Ce mercredi 23 septembre marque le grand retour de Kathryn Bigelow, qui n'avait plus réalisé de film depuis sept ans (K-19: le piège des profondeurs). Avec Démineurs, qui suit au plus près une unité américaine de déminage en Irak, la réalisatrice de Point Break réussit une oeuvre au style percutant et développe brillamment les obsessions qui hantent depuis toujours sa filmographie.
Voici l'occasion de revenir sur les principaux films de Kathryn Bigelow, sans conteste la meilleure cinéaste américaine de sa génération.
- Aux frontières de l'aube (1987) : relecture du film de vampires, western sentimental et portrait d'une Amérique crépusculaire, Near Dark est peut-être le plus beau film de Kathryn Bigelow.
- Point Break (1991) : cocktail d'adrénaline et d'action devenu culte, le film capte l'essence de son époque par un retour à la mythologie américaine et hollywoodienne : quête d'espace, de liberté et insoumission à l'autorité.
- Strange Days (1995) : écrit par James Cameron, ce thriller futuriste et cyberpunk est un échec en salles, malgré sa grande ambition théorique et prophétique.

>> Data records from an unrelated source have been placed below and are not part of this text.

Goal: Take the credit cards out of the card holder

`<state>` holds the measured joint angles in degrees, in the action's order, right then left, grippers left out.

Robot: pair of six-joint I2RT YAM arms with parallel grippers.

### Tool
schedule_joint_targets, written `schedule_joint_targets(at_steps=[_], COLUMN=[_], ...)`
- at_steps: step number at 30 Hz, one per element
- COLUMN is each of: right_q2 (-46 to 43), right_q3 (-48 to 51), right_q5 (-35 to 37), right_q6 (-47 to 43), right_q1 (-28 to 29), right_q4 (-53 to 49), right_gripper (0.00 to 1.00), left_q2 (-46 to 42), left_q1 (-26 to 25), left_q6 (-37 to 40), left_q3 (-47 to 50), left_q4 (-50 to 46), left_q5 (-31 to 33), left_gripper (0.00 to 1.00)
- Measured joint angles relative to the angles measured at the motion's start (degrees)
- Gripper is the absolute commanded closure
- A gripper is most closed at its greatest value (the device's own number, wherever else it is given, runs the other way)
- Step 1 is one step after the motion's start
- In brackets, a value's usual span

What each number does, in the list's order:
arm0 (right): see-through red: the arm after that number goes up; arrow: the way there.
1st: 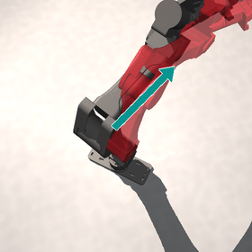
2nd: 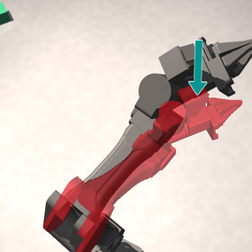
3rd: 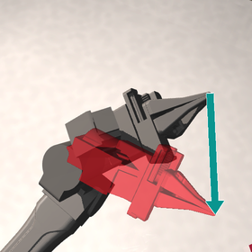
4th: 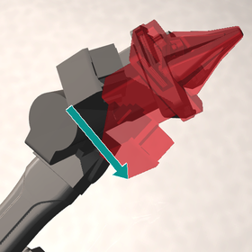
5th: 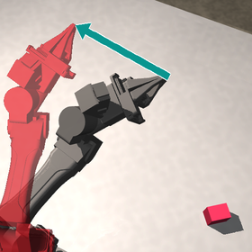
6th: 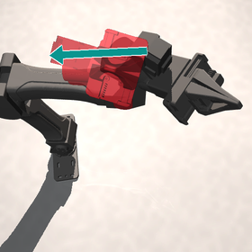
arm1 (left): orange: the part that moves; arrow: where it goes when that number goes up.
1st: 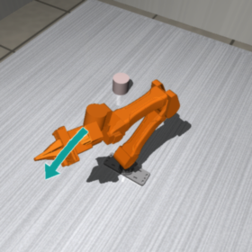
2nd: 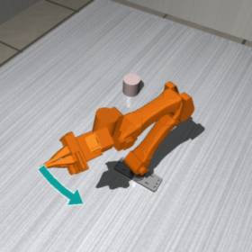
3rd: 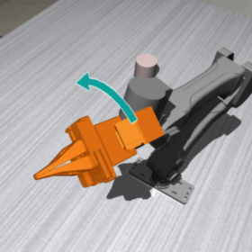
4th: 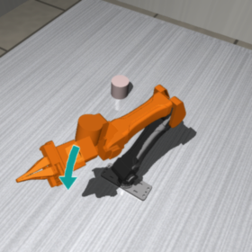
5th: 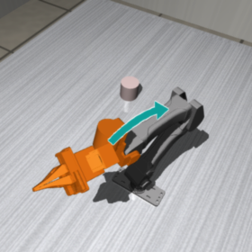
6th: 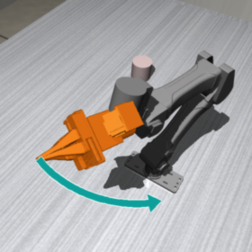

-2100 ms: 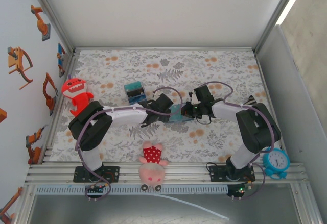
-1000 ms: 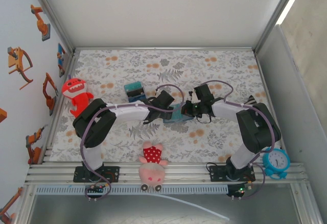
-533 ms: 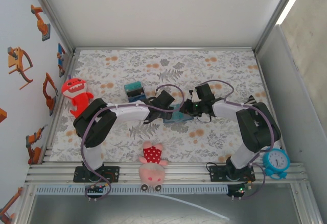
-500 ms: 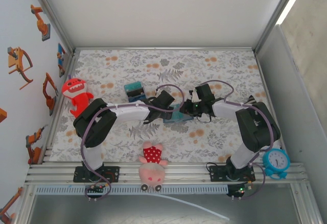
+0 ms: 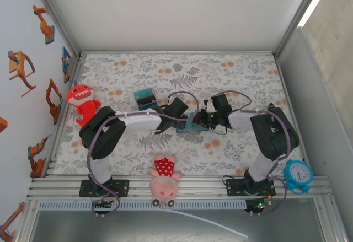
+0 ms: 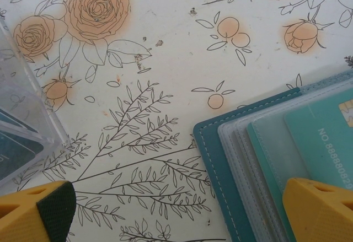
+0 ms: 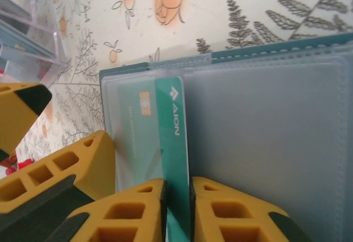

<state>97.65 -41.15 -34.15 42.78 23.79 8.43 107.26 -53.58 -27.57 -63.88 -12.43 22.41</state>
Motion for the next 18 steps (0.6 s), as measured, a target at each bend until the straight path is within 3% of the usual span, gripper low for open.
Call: schedule_joint_targets(at_steps=[3,18], right_q2=[0.0,-1.25], right_q3=[0.5,1.49], right_q5=[-1.7,-3.45], right_q6=[1.11,0.15], right_q1=[-0.55,-2.93], right_q4=[2.08,1.95], right_gripper=[1.0,1.0], left_q2=[0.0,0.0], left_q1=[0.0,0.39], left_q6=[0.0,-0.13], left_q3=[0.0,0.0], left_q4=[-0.02,0.09], left_q5=[0.07,-0.48], left_gripper=[0.03,0.03])
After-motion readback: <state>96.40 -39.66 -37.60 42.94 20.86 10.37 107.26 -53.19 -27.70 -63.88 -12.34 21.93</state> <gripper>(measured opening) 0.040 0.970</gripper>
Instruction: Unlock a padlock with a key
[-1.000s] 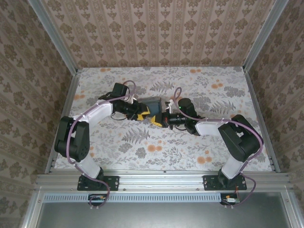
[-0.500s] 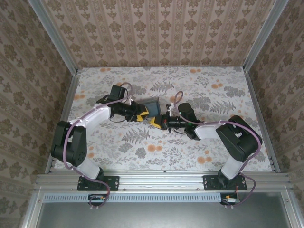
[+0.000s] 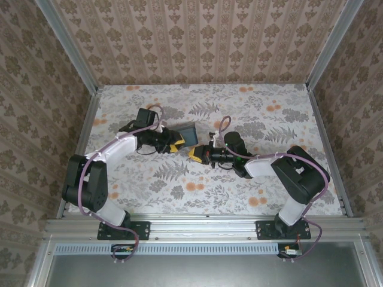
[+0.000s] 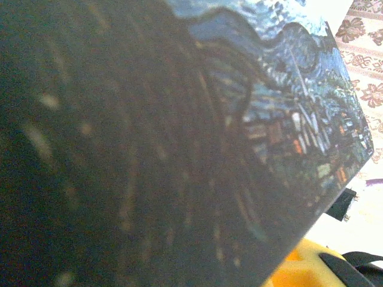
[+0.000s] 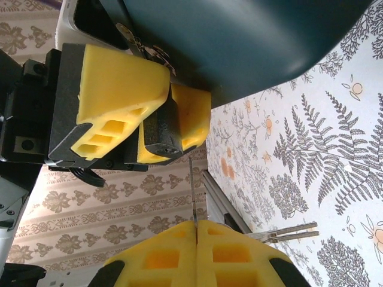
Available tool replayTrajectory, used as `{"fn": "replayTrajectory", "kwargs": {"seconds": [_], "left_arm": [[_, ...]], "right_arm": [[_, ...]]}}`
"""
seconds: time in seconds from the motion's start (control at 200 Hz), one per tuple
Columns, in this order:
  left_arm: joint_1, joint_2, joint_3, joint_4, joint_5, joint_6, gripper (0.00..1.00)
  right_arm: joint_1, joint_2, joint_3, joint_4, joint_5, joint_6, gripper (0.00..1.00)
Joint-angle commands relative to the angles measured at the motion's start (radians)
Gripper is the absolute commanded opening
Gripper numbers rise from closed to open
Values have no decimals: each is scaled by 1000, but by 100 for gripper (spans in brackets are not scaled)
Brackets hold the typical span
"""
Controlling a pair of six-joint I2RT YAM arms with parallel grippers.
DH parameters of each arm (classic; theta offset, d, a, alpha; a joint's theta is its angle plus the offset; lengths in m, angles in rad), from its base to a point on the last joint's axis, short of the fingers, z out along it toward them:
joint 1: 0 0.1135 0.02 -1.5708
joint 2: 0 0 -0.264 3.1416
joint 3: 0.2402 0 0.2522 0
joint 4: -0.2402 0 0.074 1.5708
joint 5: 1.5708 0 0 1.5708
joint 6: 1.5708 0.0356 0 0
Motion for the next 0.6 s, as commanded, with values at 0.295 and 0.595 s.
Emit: {"fn": "replayTrajectory", "kwargs": {"seconds": [0.295, 0.595], "left_arm": [[-15, -45, -8, 36, -22, -25, 0], [-19, -40, -9, 38, -24, -27, 0]], "right_arm": [[21, -19, 8, 65, 39, -10, 0], [27, -15, 22, 61, 36, -13, 0]]}}
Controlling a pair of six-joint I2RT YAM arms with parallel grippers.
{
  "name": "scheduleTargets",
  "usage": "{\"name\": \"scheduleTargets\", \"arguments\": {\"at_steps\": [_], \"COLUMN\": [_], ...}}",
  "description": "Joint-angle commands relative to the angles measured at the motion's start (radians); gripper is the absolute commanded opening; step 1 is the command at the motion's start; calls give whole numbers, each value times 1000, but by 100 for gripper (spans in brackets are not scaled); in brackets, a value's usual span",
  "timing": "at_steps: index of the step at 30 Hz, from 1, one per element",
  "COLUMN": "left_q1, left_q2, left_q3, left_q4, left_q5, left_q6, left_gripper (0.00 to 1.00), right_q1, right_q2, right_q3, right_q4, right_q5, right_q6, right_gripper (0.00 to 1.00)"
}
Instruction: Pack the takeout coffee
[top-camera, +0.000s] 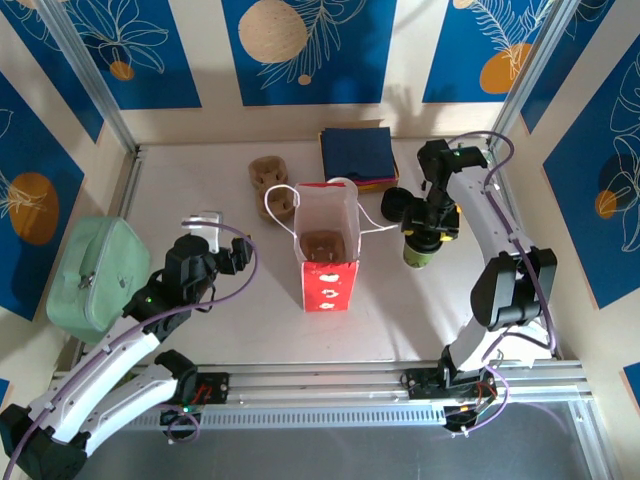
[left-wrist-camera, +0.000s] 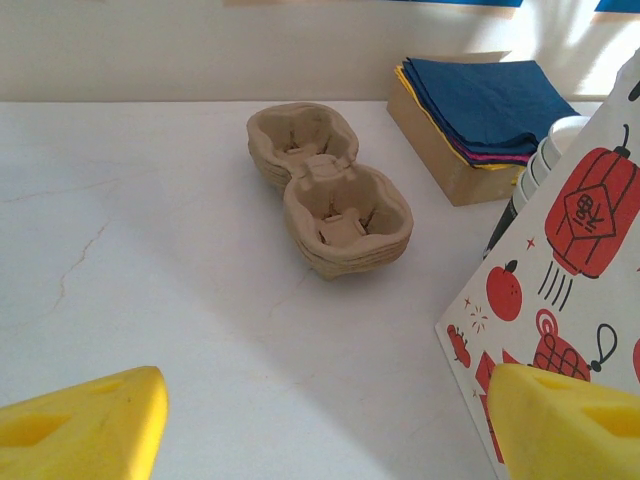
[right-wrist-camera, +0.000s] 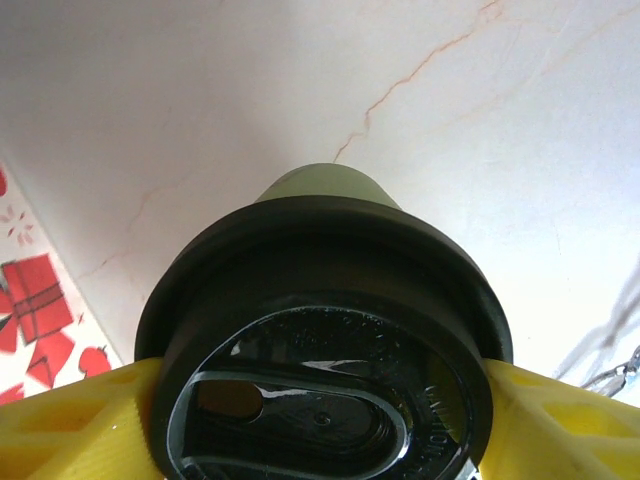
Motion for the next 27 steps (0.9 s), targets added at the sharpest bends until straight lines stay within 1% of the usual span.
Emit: {"name": "scheduleTargets", "arguments": {"at_steps": [1, 6, 9, 11, 14, 16, 21, 24, 27], "left_q1": [7, 6, 6, 6, 5, 1, -14, -26, -41], "left_q2": [-9, -12, -15, -14, 6, 25, 54, 61, 67], "left_q3": [32, 28, 17, 6, 2, 3, -5, -17, -33], "left_q4": [-12, -6, 16, 40, 79, 100, 149, 183, 210], "left_q5": [15, 37, 78, 134, 248, 296, 364, 395, 409], "left_q6": [-4, -5, 7, 15, 14, 11, 21, 41, 57], "left_gripper": [83, 83, 83, 83, 82, 80, 78, 77, 76], "right_q1": [50, 130, 176, 209, 236, 245, 241, 242, 239], "right_q2": [-54, -67, -61, -54, -33, -23, -17, 3, 5], "right_q3": [73, 179, 243, 287, 353, 387, 479, 566, 622], "right_q4": [-90, -170, -218, -246, -293, -315, -346, -385, -387], "right_q5": [30, 72, 92, 112, 130, 134, 149, 158, 150], "right_q6": [46, 77, 95, 107, 119, 120, 113, 113, 105], "right_gripper": [70, 70, 70, 70, 69, 70, 70, 69, 69]}}
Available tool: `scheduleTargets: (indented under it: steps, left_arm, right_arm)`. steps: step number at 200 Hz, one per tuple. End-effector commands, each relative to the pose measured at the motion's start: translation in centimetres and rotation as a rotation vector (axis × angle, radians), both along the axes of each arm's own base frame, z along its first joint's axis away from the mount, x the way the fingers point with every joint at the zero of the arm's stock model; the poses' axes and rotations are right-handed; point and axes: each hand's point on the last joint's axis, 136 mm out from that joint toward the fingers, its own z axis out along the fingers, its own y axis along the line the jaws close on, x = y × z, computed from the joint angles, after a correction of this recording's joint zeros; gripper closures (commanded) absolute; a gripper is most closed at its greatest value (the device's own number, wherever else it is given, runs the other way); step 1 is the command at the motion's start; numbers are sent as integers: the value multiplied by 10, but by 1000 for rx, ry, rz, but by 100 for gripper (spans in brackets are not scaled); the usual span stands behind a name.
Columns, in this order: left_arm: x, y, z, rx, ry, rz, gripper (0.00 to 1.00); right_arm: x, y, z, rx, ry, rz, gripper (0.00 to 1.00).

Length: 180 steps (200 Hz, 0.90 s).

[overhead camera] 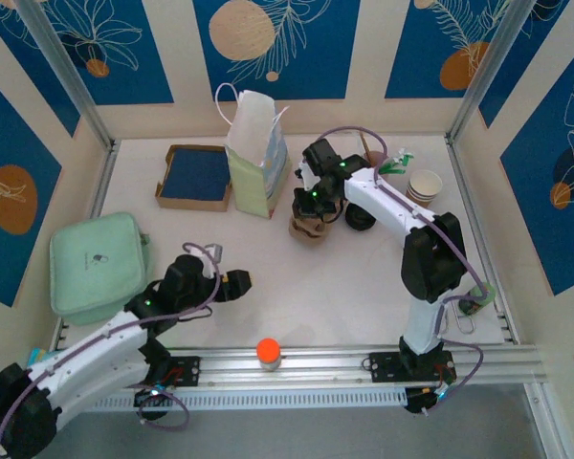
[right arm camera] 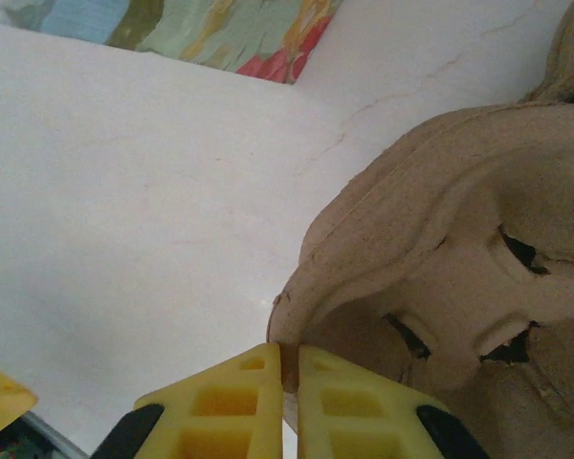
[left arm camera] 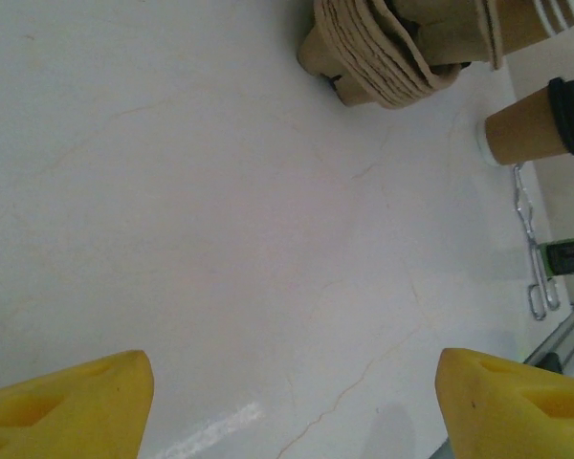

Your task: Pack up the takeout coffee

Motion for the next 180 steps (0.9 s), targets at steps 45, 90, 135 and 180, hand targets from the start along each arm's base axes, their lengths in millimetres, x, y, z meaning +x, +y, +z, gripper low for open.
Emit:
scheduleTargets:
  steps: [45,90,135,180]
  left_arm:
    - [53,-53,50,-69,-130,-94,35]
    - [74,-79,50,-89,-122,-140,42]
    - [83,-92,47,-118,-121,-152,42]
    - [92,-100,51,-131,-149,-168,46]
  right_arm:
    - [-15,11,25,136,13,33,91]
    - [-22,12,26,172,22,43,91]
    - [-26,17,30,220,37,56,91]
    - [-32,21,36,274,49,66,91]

- K-19: le piège des profondeurs (2002) : action épurée, sens du détail, précision de chaque action menant l'histoire au rythme d'une tragédie éprouvante et unique, ce film de sous-marin constitue une œuvre borderline, à mi-chemin entre le cliché et l'originalité folle.
- Démineurs (2008) : présenté à la Mostra de Venise 2008 (où il remporte quatre prix honorifiques), le film délaisse toute explication sur les causes de la deuxième guerre d'Irak pour se concentrer sur le travail quotidien d'une unité de déminage. Saluant le retour en forme de Kathryn Bigelow, la presse française est dithyrambique.